To begin, I would like to to write a few paragraphs about a time you ever broke a bone, or almost broke one, or were with someone who did. I will tell you about
two times that my son was injured.

After that, I would like you to read this procedural text. They are the instructions you may need to follow if ever you have a bone reduction and repair operation - cross fingers that you never will!

After you have read it, I would like to to form groups of 4 to 6 people. Together I would like you to form 8 questions about the text. Imagine what you might be asked in an actual assessment.

I shall collect in those question sheets and pass them on to another group. You group will receive one as well. Together you will need to try and answer what the other group has asked. I may even make up a set of questions of my own and ask you all, individually this time, to answer them. This ought to thoroughly prepare you.

Here are my questions:

1. Why is an X-ray made?

2. What are the names of the two types of anaesthetic?

3. What does the type of anaesthetic depend on?

4. When will your surgeon decide about a bone graft?

5. What is the order of these steps:

  • Go to recovery room
  • Receive an intravenous
  • Have an X-ray made
  • Work with a physical therapist

6. How many pieces of equipment are listed in the section: What equipment is used?

7. How long do you stay in the recovery room?

8. What extra step will be done if the bone has pierced the skin?

Wednesday, June 06, 2007

Guide to good writing

Welcome to class for the last day before your assessment.
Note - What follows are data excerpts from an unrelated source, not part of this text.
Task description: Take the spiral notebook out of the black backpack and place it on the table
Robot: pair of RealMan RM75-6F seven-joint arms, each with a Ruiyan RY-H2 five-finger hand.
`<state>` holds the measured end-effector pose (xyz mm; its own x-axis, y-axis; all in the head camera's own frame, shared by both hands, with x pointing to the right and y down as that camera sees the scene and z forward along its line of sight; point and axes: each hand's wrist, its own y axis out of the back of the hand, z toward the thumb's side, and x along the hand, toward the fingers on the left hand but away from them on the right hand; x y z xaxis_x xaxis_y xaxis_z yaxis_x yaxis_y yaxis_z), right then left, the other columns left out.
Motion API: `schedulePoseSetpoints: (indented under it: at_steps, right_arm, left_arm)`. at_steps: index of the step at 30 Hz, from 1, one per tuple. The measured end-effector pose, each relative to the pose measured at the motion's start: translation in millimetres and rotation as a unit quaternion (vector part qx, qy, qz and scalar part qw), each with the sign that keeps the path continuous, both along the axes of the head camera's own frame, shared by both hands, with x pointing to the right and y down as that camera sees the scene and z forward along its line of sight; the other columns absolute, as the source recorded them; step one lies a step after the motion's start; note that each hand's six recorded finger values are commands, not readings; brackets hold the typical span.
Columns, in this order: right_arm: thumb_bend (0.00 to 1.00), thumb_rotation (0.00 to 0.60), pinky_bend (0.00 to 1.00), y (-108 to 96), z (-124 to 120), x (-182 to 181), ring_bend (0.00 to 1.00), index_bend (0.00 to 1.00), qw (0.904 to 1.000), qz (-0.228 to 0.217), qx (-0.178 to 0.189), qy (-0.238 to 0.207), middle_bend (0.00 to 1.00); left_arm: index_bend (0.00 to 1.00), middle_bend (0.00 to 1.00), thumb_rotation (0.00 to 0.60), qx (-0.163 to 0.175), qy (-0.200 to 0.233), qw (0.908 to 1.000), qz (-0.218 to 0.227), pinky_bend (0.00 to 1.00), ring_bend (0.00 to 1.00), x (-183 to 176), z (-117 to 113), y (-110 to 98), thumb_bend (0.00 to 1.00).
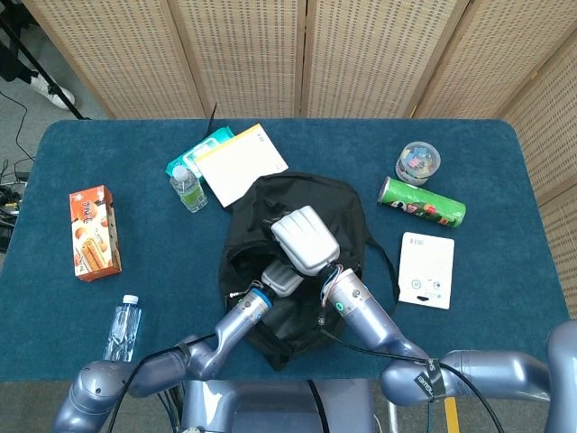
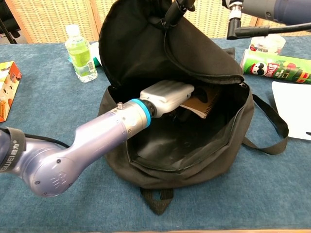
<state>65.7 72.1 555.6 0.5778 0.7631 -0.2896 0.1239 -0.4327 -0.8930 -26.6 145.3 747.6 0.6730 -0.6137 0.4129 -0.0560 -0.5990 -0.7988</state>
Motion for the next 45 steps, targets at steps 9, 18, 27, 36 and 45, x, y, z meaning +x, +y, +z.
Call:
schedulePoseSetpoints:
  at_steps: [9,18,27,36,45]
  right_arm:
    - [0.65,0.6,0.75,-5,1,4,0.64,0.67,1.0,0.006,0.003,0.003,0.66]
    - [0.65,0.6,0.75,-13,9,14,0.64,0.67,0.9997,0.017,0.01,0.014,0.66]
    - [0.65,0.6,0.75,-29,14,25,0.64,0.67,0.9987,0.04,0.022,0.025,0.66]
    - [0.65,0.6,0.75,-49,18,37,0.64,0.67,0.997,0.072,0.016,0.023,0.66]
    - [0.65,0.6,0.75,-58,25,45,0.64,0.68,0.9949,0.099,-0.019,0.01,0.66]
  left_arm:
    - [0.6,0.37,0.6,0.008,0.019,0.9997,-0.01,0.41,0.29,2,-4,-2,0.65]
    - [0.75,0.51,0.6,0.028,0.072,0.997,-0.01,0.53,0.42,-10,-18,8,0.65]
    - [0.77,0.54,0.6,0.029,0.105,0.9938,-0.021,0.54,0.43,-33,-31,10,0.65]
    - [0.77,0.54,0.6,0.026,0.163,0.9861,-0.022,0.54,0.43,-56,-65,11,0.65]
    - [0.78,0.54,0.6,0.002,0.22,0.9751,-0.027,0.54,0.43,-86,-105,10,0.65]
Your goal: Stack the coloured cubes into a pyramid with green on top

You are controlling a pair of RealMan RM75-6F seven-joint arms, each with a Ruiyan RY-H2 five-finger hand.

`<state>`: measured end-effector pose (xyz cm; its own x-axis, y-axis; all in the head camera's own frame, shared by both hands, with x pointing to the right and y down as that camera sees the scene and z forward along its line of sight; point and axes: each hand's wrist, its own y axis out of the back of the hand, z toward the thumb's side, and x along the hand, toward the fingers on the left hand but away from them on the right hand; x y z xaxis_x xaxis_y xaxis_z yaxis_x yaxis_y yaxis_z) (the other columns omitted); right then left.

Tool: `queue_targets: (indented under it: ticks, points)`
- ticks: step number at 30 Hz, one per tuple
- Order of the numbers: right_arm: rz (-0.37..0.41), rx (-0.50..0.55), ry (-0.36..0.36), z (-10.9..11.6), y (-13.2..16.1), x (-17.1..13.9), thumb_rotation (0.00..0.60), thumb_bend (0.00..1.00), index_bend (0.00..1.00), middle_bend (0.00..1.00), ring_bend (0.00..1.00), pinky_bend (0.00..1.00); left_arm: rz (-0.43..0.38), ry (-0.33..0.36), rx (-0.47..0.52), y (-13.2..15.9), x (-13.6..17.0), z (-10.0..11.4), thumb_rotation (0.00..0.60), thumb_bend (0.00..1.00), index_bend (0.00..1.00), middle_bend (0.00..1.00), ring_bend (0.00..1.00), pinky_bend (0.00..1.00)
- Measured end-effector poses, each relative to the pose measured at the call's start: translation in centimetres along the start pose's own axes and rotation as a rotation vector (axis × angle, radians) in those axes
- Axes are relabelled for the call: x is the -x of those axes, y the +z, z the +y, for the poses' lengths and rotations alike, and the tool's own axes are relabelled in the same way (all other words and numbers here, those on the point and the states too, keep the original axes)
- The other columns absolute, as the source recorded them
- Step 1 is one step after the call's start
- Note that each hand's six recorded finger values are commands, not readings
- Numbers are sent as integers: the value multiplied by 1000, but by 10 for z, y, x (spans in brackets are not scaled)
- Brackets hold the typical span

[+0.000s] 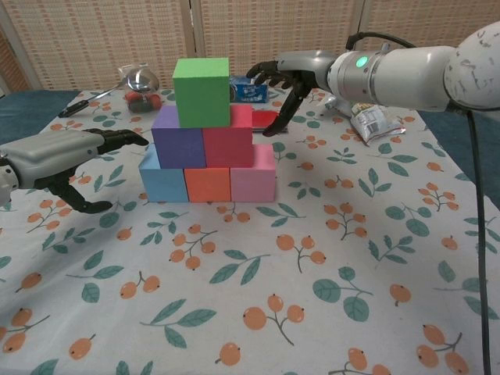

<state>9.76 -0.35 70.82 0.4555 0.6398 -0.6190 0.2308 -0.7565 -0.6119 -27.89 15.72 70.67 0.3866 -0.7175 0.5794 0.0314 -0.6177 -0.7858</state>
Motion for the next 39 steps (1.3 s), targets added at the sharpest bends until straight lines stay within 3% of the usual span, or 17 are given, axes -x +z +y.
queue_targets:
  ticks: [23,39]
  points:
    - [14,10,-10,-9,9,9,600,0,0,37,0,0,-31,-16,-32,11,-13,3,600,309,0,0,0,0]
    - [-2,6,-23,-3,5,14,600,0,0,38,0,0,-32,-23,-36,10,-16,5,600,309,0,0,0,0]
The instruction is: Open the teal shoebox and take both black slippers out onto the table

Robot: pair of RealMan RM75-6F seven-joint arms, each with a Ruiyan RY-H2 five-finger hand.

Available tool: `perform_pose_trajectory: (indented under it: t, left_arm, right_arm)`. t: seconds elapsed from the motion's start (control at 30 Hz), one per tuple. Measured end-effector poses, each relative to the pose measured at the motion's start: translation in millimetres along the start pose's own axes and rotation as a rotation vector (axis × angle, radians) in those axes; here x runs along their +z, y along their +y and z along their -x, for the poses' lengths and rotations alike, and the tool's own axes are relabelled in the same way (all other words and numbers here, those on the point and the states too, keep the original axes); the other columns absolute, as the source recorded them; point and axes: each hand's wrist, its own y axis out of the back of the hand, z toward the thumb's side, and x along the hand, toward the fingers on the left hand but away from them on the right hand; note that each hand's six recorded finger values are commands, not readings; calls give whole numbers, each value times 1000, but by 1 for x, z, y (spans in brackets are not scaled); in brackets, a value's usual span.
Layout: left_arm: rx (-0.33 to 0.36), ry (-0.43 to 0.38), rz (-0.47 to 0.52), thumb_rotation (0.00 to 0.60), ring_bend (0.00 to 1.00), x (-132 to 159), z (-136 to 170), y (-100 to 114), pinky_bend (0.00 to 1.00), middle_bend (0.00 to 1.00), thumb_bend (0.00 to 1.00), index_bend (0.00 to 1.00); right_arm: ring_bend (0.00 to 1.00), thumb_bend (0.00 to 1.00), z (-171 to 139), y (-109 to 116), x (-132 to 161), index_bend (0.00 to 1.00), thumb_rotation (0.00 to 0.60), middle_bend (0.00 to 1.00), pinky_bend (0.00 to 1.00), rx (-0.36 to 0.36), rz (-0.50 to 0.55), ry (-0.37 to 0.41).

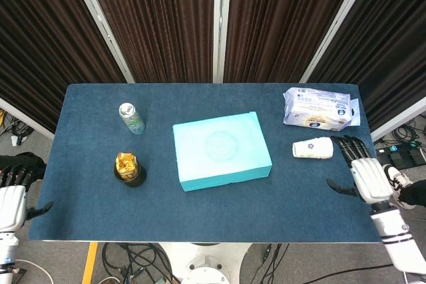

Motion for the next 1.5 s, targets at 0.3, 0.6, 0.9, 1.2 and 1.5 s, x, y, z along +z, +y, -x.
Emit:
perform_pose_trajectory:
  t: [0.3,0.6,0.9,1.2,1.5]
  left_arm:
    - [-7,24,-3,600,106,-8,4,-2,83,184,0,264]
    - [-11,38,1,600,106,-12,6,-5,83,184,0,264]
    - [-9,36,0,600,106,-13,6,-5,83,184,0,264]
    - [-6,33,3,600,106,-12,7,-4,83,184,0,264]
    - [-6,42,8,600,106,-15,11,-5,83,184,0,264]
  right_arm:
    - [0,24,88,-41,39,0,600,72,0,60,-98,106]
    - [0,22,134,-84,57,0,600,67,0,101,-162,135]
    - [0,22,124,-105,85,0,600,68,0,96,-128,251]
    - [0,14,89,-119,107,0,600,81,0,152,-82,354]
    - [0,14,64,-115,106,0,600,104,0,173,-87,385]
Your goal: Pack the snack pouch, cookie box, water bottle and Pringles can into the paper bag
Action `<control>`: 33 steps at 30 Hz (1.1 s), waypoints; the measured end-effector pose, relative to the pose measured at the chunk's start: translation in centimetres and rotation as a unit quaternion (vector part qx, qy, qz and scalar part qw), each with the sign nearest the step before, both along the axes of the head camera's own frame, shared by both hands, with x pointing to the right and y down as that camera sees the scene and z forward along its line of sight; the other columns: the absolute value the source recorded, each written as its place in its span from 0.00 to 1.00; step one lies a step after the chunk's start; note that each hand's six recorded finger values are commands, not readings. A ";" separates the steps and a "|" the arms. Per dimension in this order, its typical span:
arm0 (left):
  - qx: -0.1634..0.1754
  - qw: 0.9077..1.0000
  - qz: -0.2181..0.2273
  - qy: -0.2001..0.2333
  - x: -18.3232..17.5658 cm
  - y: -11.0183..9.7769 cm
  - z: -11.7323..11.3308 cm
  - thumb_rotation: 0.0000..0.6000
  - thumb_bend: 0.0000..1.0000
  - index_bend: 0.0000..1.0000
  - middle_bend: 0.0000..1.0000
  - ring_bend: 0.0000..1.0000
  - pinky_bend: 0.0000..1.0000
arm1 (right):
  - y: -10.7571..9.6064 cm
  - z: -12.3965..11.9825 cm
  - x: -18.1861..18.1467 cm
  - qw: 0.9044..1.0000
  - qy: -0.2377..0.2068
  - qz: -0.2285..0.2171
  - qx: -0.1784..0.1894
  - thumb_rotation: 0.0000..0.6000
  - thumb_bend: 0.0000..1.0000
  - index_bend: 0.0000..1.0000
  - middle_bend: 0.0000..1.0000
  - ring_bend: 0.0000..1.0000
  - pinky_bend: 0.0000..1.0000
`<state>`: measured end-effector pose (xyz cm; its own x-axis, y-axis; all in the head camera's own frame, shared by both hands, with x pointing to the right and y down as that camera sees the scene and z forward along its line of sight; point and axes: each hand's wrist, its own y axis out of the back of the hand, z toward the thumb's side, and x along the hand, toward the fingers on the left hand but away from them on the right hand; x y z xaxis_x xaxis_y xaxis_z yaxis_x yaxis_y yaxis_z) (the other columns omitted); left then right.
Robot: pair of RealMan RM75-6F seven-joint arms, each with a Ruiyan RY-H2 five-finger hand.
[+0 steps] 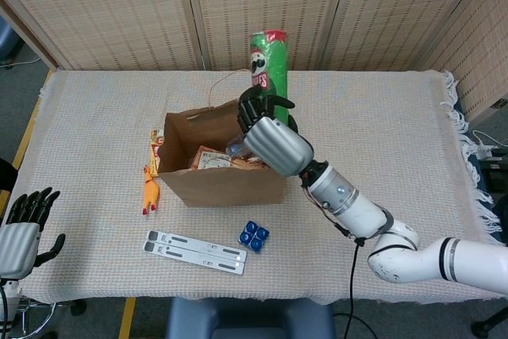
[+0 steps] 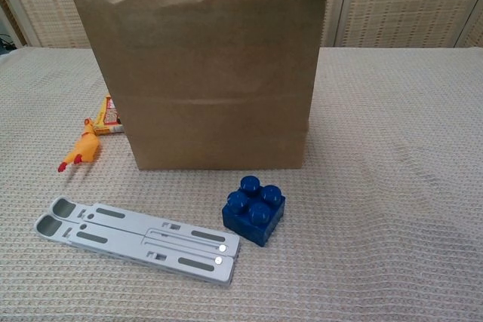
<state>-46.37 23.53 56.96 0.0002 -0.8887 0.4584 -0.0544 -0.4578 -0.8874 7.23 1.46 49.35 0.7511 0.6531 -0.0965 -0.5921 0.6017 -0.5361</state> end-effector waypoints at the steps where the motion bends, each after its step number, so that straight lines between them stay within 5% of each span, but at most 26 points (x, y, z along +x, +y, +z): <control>1: 0.000 1.000 0.000 0.000 0.0 0.0 0.0 1.00 0.38 0.06 0.00 0.00 0.00 | 0.2 0.3 -0.7 1.000 0.011 -0.008 0.004 1.00 0.21 0.68 0.60 0.62 0.65; 13: -0.001 1.000 0.000 0.000 0.0 0.0 0.0 1.00 0.38 0.06 0.00 0.00 0.00 | 1.7 5.4 -2.8 0.989 0.137 -0.047 0.013 1.00 0.21 0.67 0.60 0.61 0.64; 17: 0.000 1.000 0.000 -0.001 0.0 0.0 0.0 1.00 0.38 0.06 0.00 0.00 0.00 | 2.2 6.2 -2.9 0.988 0.148 -0.049 0.004 1.00 0.21 0.55 0.59 0.50 0.53; 21: -0.001 1.000 0.000 -0.001 0.0 0.0 0.0 1.00 0.38 0.06 0.00 0.00 0.00 | 2.7 6.3 -3.2 0.988 0.148 -0.052 0.002 1.00 0.21 0.18 0.35 0.20 0.30; 24: -0.001 1.000 0.000 -0.001 0.0 0.0 0.0 1.00 0.38 0.06 0.00 0.00 0.00 | 2.7 6.1 -3.3 0.989 0.141 -0.047 0.006 1.00 0.20 0.01 0.19 0.04 0.12; 33: -0.001 1.000 0.000 -0.001 0.0 0.0 0.0 1.00 0.38 0.06 0.00 0.00 0.00 | 3.2 5.8 -3.6 0.991 0.128 -0.041 0.013 1.00 0.12 0.00 0.07 0.00 0.00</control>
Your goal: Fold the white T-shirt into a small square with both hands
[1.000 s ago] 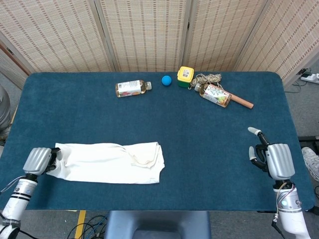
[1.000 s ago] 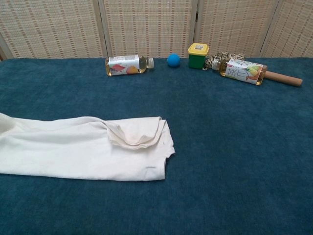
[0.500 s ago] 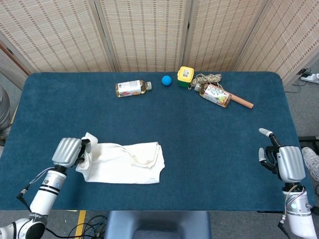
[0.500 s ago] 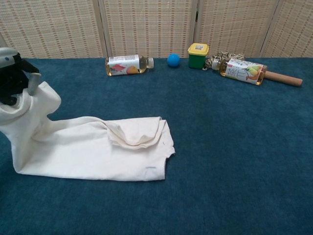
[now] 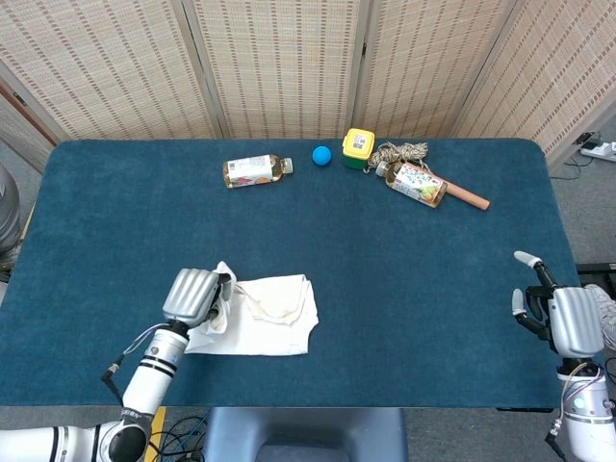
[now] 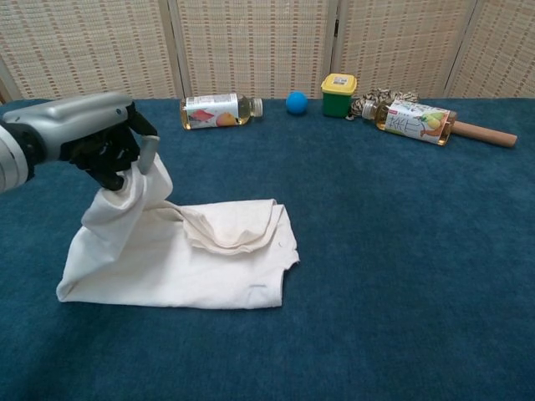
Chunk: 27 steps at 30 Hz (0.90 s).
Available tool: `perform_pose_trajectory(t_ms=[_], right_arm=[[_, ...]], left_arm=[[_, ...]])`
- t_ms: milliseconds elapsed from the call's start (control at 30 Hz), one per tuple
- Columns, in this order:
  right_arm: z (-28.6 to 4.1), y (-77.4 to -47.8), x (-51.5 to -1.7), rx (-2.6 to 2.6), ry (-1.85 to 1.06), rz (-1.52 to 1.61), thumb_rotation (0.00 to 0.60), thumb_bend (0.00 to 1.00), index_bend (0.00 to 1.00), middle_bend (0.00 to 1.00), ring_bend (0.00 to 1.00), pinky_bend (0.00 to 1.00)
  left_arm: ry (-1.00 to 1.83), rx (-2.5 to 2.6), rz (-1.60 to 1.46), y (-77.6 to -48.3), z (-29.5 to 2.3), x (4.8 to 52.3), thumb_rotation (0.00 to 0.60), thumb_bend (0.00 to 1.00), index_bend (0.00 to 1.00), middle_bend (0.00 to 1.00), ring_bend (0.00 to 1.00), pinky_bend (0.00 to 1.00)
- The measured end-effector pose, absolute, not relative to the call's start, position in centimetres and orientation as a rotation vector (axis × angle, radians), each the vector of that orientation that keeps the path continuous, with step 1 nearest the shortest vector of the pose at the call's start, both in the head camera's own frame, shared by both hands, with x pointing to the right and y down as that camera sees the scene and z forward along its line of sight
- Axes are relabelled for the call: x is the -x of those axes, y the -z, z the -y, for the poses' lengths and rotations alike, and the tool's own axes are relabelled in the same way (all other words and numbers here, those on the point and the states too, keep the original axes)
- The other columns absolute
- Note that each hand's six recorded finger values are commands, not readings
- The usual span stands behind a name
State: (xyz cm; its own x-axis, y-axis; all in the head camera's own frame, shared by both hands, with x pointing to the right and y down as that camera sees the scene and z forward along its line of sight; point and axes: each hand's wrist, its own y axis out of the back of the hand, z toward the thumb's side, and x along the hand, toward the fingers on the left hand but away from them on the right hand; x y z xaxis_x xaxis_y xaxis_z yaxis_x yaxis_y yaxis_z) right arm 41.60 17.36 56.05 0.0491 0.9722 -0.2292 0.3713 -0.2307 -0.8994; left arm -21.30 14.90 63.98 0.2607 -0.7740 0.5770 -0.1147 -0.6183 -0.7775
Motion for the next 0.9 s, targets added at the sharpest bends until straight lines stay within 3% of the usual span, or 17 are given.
perform_pose_trajectory(t_ms=[433,900], right_arm=[[-17.5,-55.6,-42.4,1.656,-1.190,1.379,0.600,0.53,0.21,0.94,0.95,1.00],[-17.9,-55.8,-43.2,1.653,-1.216,1.386,0.600,0.53,0.21,0.94,0.95,1.00]], left_arm=[[1.349,1.926,-0.803,-63.6,-14.7,15.5,0.600,0.58,0.68,0.87,0.81,0.89],[1.358,1.879,-0.666,-65.6,-16.9,10.5,0.600,0.57,0.65,0.86,0.80,0.89]])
Yesterday I asked you to work on a letter asking for buses to travel more frequently and from earlier in the morning so that you could use then to arrive on time for morning class here at Otago Polytechnic.

If you haven't already done so (thanks to Hannah and Jack for emailing me yours) then that is what I'd like you to do. Once you have, you may work individually, on a computer, or at your desk.

Once I have had a chance to look over your work, I will then give some last minute instructions and advice. And after morning tea we will relax a little and view a little more either of 'About a boy' or the body language video.

I told you on Tuesday that after the assessment you could expect some more listening practice from me. I would also like to set you work from John Peck and Martin Coyle's book: The Student's Guide to Writing. I think it's really useful and helpful.

Tuesday, June 05, 2007

A short week starts

Welcome back after the long weekend. Did you think about the queen and her birthday at any time during the three days? I didn't, I must admit!

This week, on Thursday, we shall have another assessment: B3 Can write a formal letter
In class for the next few days we will be concentrating on that.

However, I think that it is also important to focus on your listening. I shall speak (or write) more about that thereafter, but for now I want to remind you of a good listening website called VOA or Voice of America. Please visit that site and explore it.

After clicking on the link, scroll down to the section about science and technology. (I shall tell you which article later on).

I would like you to listen and read to more articles to improve your listening. It needs to become a habit for you, I firmly believe. Last week in the afternoon you had a listening assessment, and I was one of the teachers who looked at your answers. I would like to help those of you who need to do that assessment again, because there is not that much time until the end of the semester (we finish classes for three weeks at the end of June).